The resulting whole-brain ISC-SM nonparametric corrected map overlapped (Figure S3) nicely with the regions resulting from the parametric t test map (Figure 3). Similar results were also obtained with ROI analysis (Figure 5B). Shown in Figure 5B is the veridical ISC-SM difference graphed on the distribution of difference values using the mock data in each ROI. The mean ISC-SM difference between the mock both remembered and mock both missed centered on 0 ± 0.2, suggesting no difference in ISC between both remembered and both missed events for the shuffled data set (Figure 5B). In contrast, in these regions, the veridical ISC-SM coefficient difference (red vertical line in each panel) was at the positive tail of this distribution over the 95% confidence interval (Figure 5B), suggesting significant differences between the ISC for both remembered compared to both missed events only when using the veridical behavioral responses. The only brain region that proves significant in the nonparametric ROI analysis (see Figure 5B) but does not pass the whole-brain nonparametrically derived corrected threshold is the mPFC.

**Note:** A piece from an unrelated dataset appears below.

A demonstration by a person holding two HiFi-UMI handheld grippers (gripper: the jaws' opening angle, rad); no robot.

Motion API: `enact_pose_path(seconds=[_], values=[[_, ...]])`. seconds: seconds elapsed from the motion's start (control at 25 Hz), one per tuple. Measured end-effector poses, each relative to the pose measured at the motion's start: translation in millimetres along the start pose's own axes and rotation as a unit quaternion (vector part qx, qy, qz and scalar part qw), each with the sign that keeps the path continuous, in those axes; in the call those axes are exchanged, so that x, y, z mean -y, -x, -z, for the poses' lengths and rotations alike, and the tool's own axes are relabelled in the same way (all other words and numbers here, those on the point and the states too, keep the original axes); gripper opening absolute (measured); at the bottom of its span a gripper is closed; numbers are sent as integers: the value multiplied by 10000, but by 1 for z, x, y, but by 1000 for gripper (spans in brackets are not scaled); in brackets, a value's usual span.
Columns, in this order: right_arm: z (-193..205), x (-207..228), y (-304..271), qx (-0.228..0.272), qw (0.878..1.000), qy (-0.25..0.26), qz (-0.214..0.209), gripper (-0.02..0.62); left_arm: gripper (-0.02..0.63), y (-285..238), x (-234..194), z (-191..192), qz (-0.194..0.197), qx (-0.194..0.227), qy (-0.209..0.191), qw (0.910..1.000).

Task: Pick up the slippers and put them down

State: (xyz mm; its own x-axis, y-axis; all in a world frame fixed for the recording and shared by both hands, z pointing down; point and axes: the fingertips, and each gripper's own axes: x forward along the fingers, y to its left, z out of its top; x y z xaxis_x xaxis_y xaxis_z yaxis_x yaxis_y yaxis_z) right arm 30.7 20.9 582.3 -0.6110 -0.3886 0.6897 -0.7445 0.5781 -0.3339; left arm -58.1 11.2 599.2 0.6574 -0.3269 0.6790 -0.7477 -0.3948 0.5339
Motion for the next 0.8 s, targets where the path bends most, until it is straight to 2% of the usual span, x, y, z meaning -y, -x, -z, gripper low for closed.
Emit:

Finally, in posterior visual areas, the veridical ISC-SM statistic is found in the middle of this mock distribution (i.e., no significant difference between both remembered and both missed correlation), further verifying our initial finding that activity in these regions does not show enhanced ISC during encoding of events later remembered (see control ROI in calcarine sulcus (V1/2) in Figure 5B, and lack of correlation in posterior regions in Figures 3 and S3).

Response Magnitude

The ISC method measures the intersubject similarity in the temporal pattern of BOLD response without making any a priori assumptions about the spatiotemporal response profile. Hence, a significant ISC-SM effect can stem from different types of activation profiles. For example, enhancements or reductions in response amplitude or even a complex mixture of the two, can lead to high ISC as long as the activation patterns are similar across subjects. Thus, in order to characterize the activation profiles in the memory-formation-related regions emerging from our ISC-SM analysis, allowing us to bridge our results with previous SM studies using rapid event-related designs, we extracted the BOLD time course for remembered and missed events within each ROI showing enhanced ISC-SM effects (Figure 3)using both trigger-averaging and deconvolution approaches (see Experimental Procedures). (Note both approaches yielded similar results. Figure 5 presents results using trigger-averaged data, and Figure S4 presents results from the deconvolution analysis, as well as time course data from low confidence remembered events.)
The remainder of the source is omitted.